- Record excerpts -

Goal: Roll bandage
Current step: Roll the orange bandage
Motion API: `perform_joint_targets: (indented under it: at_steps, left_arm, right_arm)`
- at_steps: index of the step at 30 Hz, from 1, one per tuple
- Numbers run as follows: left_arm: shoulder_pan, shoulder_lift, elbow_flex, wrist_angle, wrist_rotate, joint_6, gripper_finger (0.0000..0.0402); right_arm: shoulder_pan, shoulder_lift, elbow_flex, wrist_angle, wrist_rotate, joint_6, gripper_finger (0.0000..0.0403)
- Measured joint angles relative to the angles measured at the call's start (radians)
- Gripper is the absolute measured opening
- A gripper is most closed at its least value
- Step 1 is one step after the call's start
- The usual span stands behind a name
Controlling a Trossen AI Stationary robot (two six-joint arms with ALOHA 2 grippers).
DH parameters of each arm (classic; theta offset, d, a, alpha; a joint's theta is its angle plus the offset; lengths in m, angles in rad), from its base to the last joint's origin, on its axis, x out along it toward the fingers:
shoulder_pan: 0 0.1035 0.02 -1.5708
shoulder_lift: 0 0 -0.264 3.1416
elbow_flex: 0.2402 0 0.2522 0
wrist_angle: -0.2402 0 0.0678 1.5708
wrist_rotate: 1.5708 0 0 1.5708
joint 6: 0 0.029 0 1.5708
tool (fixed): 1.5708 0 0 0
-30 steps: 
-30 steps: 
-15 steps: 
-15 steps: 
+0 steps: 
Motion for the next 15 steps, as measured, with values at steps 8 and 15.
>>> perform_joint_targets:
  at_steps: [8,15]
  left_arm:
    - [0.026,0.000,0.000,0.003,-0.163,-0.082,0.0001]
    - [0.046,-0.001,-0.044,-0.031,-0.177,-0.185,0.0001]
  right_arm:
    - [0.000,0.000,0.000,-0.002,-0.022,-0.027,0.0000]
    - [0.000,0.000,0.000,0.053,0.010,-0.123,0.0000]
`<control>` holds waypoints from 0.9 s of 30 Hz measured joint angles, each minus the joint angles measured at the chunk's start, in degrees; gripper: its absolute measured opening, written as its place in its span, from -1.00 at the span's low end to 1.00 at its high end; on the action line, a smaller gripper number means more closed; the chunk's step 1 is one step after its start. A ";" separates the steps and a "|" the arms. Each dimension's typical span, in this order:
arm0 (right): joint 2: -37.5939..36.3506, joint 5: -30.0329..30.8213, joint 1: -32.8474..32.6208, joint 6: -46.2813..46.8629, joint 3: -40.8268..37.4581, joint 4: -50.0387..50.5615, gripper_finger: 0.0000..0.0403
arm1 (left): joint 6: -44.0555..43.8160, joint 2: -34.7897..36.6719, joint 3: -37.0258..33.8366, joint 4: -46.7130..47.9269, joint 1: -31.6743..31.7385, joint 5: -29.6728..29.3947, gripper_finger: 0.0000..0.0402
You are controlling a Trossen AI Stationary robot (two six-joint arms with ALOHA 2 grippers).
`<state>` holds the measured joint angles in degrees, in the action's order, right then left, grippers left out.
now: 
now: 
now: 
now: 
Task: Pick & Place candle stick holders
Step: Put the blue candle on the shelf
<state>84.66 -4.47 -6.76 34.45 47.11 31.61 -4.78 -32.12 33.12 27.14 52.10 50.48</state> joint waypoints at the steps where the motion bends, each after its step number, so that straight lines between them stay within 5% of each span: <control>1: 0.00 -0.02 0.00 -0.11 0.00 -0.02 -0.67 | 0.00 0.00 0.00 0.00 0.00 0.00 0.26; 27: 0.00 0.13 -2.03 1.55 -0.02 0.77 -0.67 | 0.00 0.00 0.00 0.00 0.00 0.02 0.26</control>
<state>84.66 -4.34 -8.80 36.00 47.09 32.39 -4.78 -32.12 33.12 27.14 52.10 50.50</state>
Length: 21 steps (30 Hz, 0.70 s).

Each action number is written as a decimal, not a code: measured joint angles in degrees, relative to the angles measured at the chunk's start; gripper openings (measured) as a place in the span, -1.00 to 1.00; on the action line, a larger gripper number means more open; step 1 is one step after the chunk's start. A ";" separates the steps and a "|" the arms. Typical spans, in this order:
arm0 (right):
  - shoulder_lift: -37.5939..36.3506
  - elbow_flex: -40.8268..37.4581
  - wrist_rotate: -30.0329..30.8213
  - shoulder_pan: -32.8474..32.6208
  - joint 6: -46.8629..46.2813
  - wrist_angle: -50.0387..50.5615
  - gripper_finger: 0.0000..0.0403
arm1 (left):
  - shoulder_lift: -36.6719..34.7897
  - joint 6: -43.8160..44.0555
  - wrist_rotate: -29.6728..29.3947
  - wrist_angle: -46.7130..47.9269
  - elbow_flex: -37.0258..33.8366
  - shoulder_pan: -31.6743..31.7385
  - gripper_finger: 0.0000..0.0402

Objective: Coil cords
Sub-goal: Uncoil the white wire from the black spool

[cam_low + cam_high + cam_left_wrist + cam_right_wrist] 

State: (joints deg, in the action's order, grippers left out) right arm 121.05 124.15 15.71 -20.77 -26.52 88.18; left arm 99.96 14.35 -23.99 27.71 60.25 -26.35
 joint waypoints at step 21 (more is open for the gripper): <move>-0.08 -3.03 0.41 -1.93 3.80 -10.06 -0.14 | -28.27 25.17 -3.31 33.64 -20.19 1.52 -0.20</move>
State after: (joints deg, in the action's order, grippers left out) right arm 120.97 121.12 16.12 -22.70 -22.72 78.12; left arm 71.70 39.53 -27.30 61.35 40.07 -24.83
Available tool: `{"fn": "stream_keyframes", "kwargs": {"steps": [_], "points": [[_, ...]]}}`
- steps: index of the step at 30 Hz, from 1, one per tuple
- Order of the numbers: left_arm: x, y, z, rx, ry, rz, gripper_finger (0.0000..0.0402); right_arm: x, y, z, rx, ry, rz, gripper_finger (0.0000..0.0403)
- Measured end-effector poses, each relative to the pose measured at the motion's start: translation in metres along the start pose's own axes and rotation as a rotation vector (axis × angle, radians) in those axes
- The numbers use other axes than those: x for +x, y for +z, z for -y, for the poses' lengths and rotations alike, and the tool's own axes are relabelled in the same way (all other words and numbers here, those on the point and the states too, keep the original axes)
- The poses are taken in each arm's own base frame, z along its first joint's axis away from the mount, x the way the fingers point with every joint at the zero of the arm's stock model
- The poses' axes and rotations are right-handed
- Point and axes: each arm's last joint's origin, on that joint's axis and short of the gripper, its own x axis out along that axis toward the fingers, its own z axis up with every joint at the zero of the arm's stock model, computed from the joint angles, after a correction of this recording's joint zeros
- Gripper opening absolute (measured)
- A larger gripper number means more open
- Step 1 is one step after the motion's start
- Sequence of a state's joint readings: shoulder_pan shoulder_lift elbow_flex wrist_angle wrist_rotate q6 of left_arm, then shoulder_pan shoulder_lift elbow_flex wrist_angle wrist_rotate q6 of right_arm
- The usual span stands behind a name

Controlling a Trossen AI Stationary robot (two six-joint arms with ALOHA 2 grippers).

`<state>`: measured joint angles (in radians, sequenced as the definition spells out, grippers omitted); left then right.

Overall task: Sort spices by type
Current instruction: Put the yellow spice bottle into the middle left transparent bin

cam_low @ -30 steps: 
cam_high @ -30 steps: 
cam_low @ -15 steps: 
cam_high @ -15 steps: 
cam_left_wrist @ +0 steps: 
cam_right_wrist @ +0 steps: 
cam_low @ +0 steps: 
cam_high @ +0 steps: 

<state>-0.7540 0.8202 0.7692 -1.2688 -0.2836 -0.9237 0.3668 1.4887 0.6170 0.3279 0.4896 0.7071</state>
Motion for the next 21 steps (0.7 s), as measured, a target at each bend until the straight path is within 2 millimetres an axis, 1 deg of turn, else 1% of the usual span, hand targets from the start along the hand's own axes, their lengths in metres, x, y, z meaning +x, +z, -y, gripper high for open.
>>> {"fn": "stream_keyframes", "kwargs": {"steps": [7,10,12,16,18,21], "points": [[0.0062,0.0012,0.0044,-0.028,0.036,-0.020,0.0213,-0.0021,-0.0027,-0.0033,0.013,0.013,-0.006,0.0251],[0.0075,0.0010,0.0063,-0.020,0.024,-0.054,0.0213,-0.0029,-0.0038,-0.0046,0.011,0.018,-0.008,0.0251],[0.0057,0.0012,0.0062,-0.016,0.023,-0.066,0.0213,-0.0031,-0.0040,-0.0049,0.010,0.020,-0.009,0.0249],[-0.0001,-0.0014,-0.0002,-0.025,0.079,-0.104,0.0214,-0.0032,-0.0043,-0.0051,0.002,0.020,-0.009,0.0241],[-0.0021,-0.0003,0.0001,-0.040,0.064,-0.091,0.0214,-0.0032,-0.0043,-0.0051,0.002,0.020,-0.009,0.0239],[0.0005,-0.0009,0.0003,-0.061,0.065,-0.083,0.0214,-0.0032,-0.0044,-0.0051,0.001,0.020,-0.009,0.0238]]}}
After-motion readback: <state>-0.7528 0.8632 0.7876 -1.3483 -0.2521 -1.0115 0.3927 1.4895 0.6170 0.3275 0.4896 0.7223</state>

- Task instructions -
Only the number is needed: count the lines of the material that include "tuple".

- Solved exercise -
2